Interpretive Summary: The Dietary Guidelines for Americans as well as the American Heart Association suggest limiting dietary saturated fat intake as a means of reducing the risk of cardiovascular disease. Saturated fat is found in meat and dairy products and some plant sources, but not all saturated fats have the same chemical structure. If the chemical structure of saturated fats differs would the cardiovascular disease risk also differ? These differences among the saturated fats raises interesting research questions. One such question is whereever can some components of these foods provide a benefit to health rather than a risk. Therefore, we conducted a study to examine the effects of a plant-based saturated fat (palm oil commonly found in the food supply) on post-meal inflammation and other metabolic outcomes and to assertain if the addition of milk fat globular membrane (a component of milk) modulates the post-meal inflammatory response. Thirty six overweight or obese adult men and women consumed a high fat beverage with or without the milk fat globular membrane and changes in blood parameters were monitored for 6 h. Consumption of the high fat beverage with milk fat globular membrane resulted in lower levels of total cholesterol, LDL-cholesterol, insulin and intra-cellular adhesion molecule (a marker of inflammation) compared to the high fat beverage without milk fat globular membrane. In addition, for participants with metabolic syndrome characteristics post-meal insulin response was also reduced. These results suggest that milk fat globular membrane, a product in milk, may be useful in reducing inflammatory responses to high fat intake.
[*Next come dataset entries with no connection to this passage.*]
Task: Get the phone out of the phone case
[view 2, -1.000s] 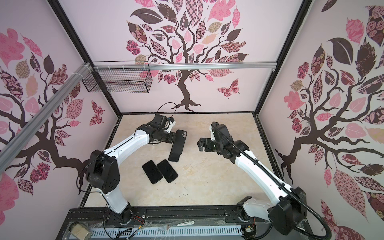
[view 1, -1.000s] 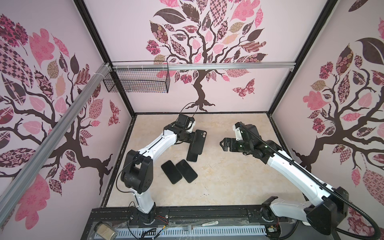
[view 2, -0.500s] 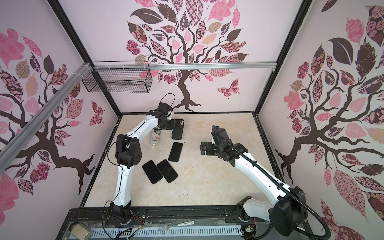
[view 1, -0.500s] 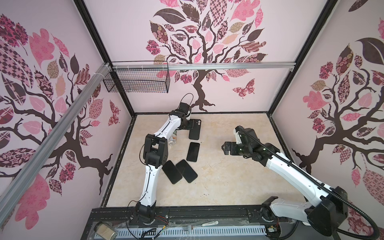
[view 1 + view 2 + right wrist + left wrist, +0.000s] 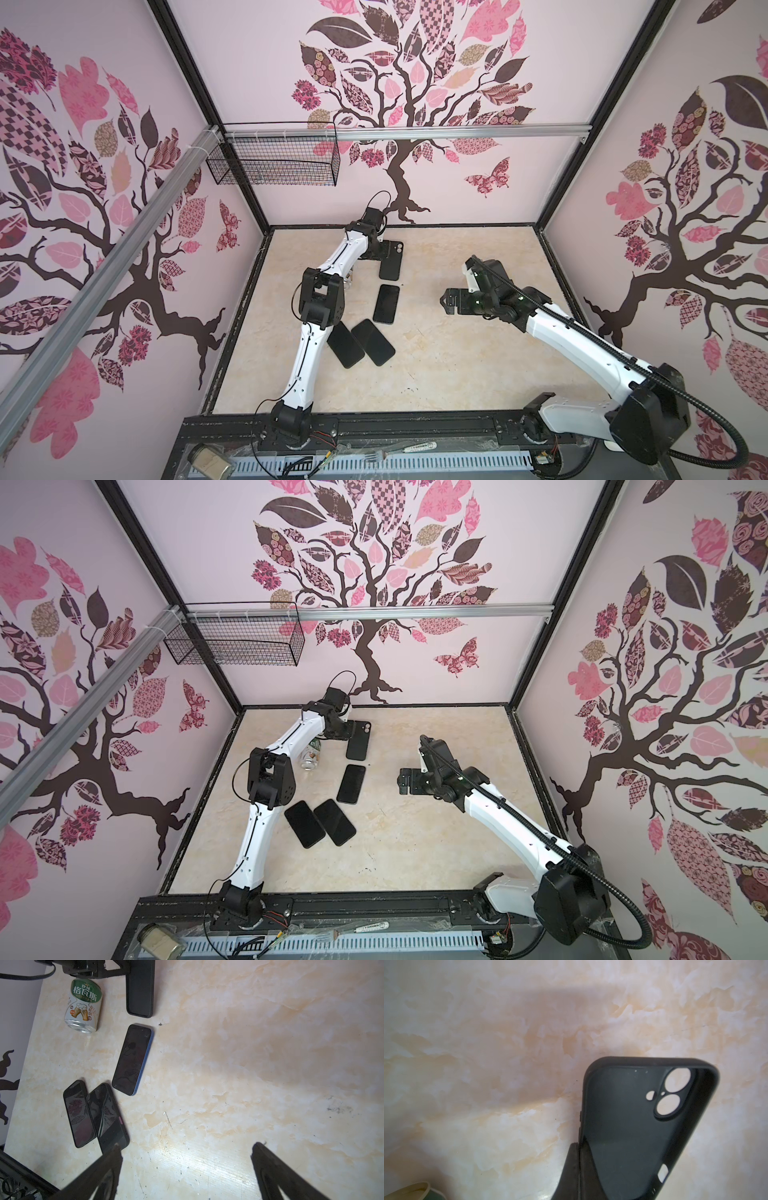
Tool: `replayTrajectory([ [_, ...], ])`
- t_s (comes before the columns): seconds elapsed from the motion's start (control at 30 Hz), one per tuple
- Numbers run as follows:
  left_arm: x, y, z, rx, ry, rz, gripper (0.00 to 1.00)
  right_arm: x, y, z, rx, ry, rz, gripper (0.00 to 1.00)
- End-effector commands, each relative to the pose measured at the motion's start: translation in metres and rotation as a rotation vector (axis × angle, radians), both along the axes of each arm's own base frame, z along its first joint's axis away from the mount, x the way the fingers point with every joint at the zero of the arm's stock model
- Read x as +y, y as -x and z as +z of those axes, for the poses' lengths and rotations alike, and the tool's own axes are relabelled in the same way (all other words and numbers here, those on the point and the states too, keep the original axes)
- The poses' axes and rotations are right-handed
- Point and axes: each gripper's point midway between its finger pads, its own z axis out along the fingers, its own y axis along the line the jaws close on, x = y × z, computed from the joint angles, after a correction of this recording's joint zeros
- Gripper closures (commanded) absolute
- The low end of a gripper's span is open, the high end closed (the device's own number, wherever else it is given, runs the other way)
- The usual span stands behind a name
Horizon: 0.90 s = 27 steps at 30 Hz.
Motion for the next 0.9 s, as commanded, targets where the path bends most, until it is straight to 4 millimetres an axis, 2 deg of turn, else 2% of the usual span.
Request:
replayTrajectory([
  [0.0, 0.0, -0.011, 0.007, -0.035, -0.003, 0.001, 1.0, 0.002, 0.002, -0.01, 0.036, 0.0, 0.003, 0.0],
  [0.2, -0.001, -0.018, 0.002, -0.044, 0.016, 0.028, 0.78, -0.002, 0.003, -0.011, 0.038, 0.013, -0.01, 0.01],
  [0.33, -0.006, -0.022, 0.01, -0.056, 0.058, 0.034, 0.71, -0.005, 0.006, -0.013, 0.04, 0.022, -0.012, 0.01],
  [0.43, -0.01, -0.022, 0.031, -0.08, 0.091, 0.029, 0.69, -0.004, 0.008, -0.012, 0.035, 0.019, 0.001, 0.0],
  [0.53, -0.012, -0.016, 0.07, -0.128, 0.131, 0.024, 0.69, 0.003, 0.011, -0.011, 0.021, -0.015, 0.039, 0.0],
  [0.63, -0.009, 0.003, 0.112, -0.178, 0.189, 0.046, 0.66, 0.018, 0.017, -0.014, -0.002, 0.019, 0.078, 0.0],
  [0.7, -0.008, 0.025, 0.135, -0.217, 0.237, 0.063, 0.63, 0.036, 0.025, -0.018, -0.013, 0.068, 0.123, 0.0],
  [0.8, 0.008, 0.069, 0.155, -0.251, 0.269, 0.108, 0.59, 0.067, 0.039, -0.027, -0.019, 0.109, 0.2, 0.0],
  [0.87, 0.023, 0.099, 0.16, -0.261, 0.268, 0.143, 0.55, 0.088, 0.049, -0.034, -0.023, 0.129, 0.251, 0.01],
])
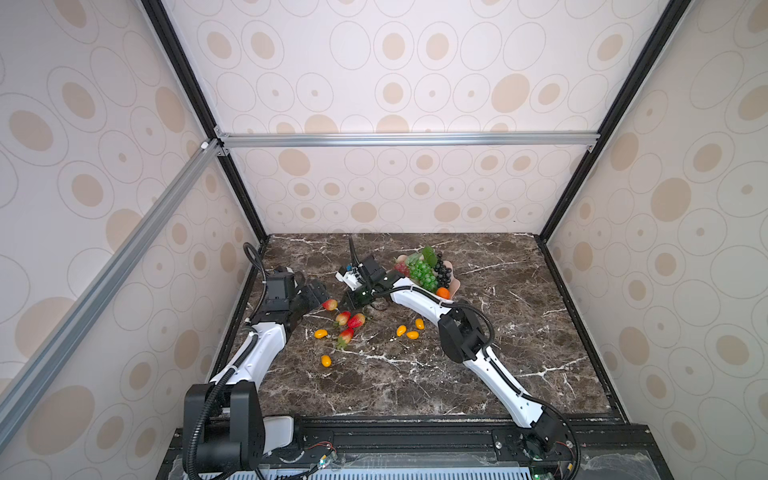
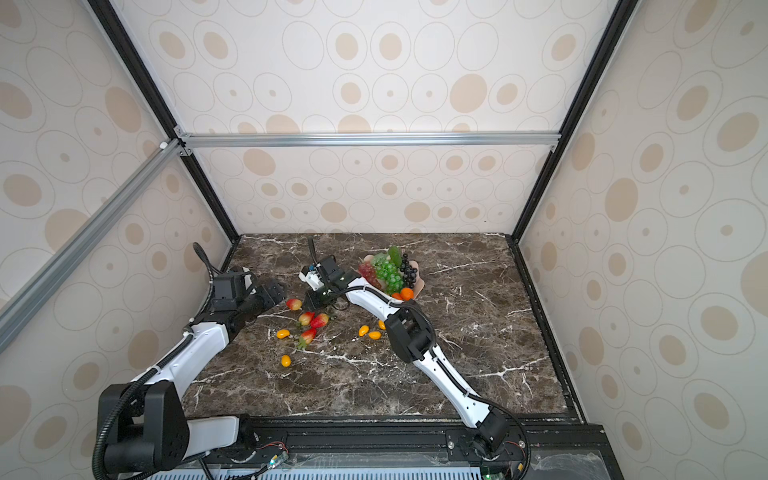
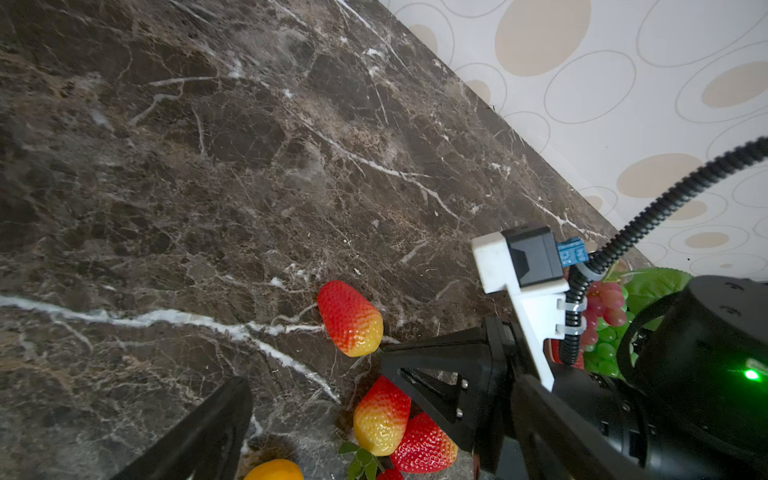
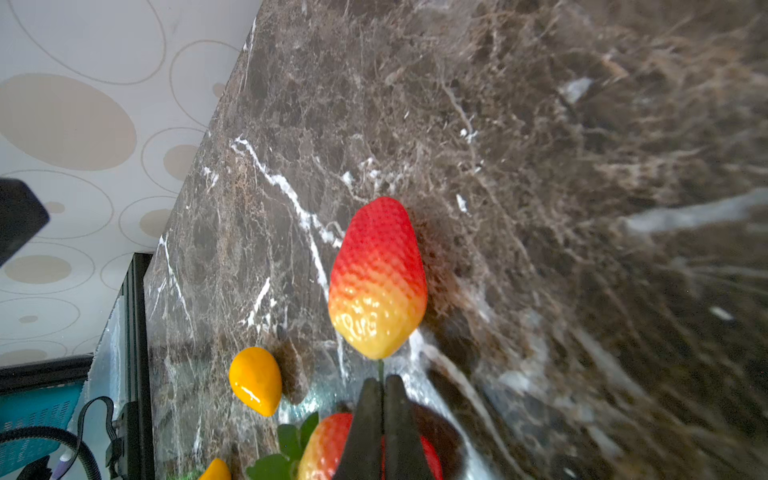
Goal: Place and organize the fake fruits in the fruit bowl
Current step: 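Close the right gripper on the strawberry and lift it, then carry the strawberry with the right gripper over the pink bowl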
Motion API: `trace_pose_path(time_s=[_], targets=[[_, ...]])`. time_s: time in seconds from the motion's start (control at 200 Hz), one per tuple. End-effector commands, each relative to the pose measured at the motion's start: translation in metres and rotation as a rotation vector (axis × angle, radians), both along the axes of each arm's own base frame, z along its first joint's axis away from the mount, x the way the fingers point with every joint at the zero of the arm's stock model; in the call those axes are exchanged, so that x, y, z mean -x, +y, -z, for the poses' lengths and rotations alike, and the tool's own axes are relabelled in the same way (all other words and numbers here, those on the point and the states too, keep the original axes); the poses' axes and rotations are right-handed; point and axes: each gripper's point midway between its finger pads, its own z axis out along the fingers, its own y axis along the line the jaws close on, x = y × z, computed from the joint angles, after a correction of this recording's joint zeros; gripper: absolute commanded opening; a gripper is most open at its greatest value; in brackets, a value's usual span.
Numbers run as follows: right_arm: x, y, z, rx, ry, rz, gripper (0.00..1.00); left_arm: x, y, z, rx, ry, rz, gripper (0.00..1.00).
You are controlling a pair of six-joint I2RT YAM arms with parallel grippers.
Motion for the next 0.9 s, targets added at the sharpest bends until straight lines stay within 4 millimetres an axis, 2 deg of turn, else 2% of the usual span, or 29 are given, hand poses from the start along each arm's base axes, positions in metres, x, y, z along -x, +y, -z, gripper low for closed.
trace_pose_path(time_s=[0.0, 0.205, 0.405, 0.565, 0.665, 0.695, 0.705, 0.72, 0.895], targets=[[-0.004, -0.003, -0.019, -0.021, -0.026, 0.0, 0.0, 0.003, 0.002, -0.006, -0.013, -0.009, 0.006, 0.98], [-0.006, -0.005, -0.041, -0.034, -0.073, 0.0, 0.0, 0.003, -0.002, -0.01, -0.008, -0.03, 0.028, 0.98], [-0.008, -0.009, -0.067, -0.052, -0.119, 0.005, 0.0, 0.008, -0.009, -0.025, 0.004, -0.109, 0.066, 0.98], [-0.008, -0.014, -0.08, -0.053, -0.145, 0.009, 0.0, 0.011, -0.014, -0.033, 0.014, -0.148, 0.094, 0.98], [-0.009, -0.021, -0.088, -0.05, -0.162, 0.019, 0.0, 0.011, -0.018, -0.038, 0.022, -0.17, 0.113, 0.98], [-0.011, -0.023, -0.096, -0.057, -0.179, 0.022, 0.0, 0.012, -0.019, -0.04, 0.028, -0.177, 0.119, 0.98], [-0.008, -0.025, -0.088, -0.043, -0.167, 0.022, 0.0, 0.012, -0.02, -0.04, 0.028, -0.179, 0.121, 0.98], [-0.007, -0.027, -0.087, -0.038, -0.166, 0.023, 0.0, 0.012, -0.02, -0.041, 0.032, -0.184, 0.124, 0.98], [-0.007, -0.051, -0.107, -0.048, -0.211, 0.055, 0.0, 0.012, -0.031, -0.052, 0.054, -0.238, 0.164, 0.98]])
Technical Abstract: Background: Overweight, obesity, metabolic syndrome (MetS), and postprandial inflammation are all independent risk factors for cardiovascular disease (CVD). To reduce CVD risk, palm oil has become a common substitute for both hydrogenated unsaturated fats, that contain trans fatty acids, and animal source saturated fats. It has been suggested that milk fat globule membrane (MFGM) has anti-inflammatory properties. Objective: To determine the postprandial inflammatory effect of a high-fat meal using palm oil with and without the addition of milk fat globule membrane. Methods: A randomized, double-blind, controlled cross-over trial was conducted in adults with MetS or individuals who were obese but metabolically healthy. Participants consumed two isocaloric high fat meals separated by a washout period of 1-2wks. Serum, collected at 0, 1, 3, and 6 h postprandially, was analyzed for interleukin-6 (IL-6), IL-8, IL-10, IL-18, tumor necrosis factor alpha (TNFa), monocyte chemotactic protein-1 (MCP-1), C-reactive protein (CRP), serum amyloid-A (SAA), cellular adhesion molecules (ICAM, VCAM), glucose, insulin, triglycerides (TG), high and low density lipoprotein cholesterol (HDL-C, LDL-C), HDL:LDL, and cortisol. Results: Consumption of the high-fat test meal with vs. without MFGM resulted in significantly lower concentrations of total cholesterol (p=0.021), LDL-C (p=0.046), sICAM (p=0.005), and insulin (p=0.005). In individuals with MetS and high baseline CRP concentrations, the addition of MGFM significantly dampened the postprandial insulin response. Conclusion: Adding MFGM to a high-fat meal may lower CVD risk by reducing postprandial sICAM and increasing anti-inflammatory IL-10 concentrations; and reducing the insulin response in individuals with MetS, particularly those with inflammation.